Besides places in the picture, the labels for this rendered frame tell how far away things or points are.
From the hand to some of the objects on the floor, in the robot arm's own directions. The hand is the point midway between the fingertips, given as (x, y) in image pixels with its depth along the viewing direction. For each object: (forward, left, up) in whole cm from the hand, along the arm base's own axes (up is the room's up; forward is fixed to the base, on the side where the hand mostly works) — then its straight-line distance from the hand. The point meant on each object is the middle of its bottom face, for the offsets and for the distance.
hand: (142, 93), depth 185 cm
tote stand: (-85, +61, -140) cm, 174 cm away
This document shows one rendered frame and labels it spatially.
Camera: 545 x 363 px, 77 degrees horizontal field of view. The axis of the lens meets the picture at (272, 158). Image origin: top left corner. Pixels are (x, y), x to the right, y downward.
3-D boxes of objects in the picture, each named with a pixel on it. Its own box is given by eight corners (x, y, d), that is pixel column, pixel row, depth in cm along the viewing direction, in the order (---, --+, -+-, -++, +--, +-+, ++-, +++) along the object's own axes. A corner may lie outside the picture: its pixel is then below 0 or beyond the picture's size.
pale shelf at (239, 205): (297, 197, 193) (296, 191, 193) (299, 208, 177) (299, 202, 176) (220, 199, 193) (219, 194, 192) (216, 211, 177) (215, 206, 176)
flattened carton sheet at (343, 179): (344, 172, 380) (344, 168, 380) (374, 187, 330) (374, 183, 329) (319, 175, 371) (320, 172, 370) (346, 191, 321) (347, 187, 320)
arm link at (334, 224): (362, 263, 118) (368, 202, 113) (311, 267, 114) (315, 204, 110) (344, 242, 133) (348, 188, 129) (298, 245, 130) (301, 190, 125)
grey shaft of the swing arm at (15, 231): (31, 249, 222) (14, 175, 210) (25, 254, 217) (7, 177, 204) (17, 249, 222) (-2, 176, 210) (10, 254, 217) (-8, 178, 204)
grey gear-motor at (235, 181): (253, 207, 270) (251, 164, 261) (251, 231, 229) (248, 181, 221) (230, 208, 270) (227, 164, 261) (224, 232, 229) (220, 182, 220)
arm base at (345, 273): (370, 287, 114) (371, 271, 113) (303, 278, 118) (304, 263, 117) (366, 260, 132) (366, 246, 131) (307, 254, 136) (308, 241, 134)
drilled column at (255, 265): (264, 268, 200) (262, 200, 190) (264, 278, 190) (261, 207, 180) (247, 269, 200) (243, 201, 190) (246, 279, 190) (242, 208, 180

Task details:
Your answer should consist solely of the lines above from the line with "Camera: 545 x" to the line with "arm base at", both included, reproduced exactly.

Answer for this exercise:
Camera: 545 x 363 px, 77 degrees horizontal field of view. The axis of the lens meets the picture at (272, 158). Image origin: top left corner. Pixels are (x, y), x to the right, y downward.
3-D boxes of objects in the picture, each named with a pixel on it. Its own box is given by eight corners (x, y, d), that is pixel column, pixel row, depth in cm along the viewing direction, in the order (---, --+, -+-, -++, +--, +-+, ++-, +++) along the object's own axes. A corner may lie outside the picture: its pixel is then below 0 or beyond the picture's size.
pale shelf at (239, 205): (297, 197, 193) (296, 191, 193) (299, 208, 177) (299, 202, 176) (220, 199, 193) (219, 194, 192) (216, 211, 177) (215, 206, 176)
flattened carton sheet at (343, 179): (344, 172, 380) (344, 168, 380) (374, 187, 330) (374, 183, 329) (319, 175, 371) (320, 172, 370) (346, 191, 321) (347, 187, 320)
arm link at (334, 224): (362, 263, 118) (368, 202, 113) (311, 267, 114) (315, 204, 110) (344, 242, 133) (348, 188, 129) (298, 245, 130) (301, 190, 125)
grey shaft of the swing arm at (15, 231): (31, 249, 222) (14, 175, 210) (25, 254, 217) (7, 177, 204) (17, 249, 222) (-2, 176, 210) (10, 254, 217) (-8, 178, 204)
grey gear-motor at (235, 181): (253, 207, 270) (251, 164, 261) (251, 231, 229) (248, 181, 221) (230, 208, 270) (227, 164, 261) (224, 232, 229) (220, 182, 220)
arm base at (345, 273): (370, 287, 114) (371, 271, 113) (303, 278, 118) (304, 263, 117) (366, 260, 132) (366, 246, 131) (307, 254, 136) (308, 241, 134)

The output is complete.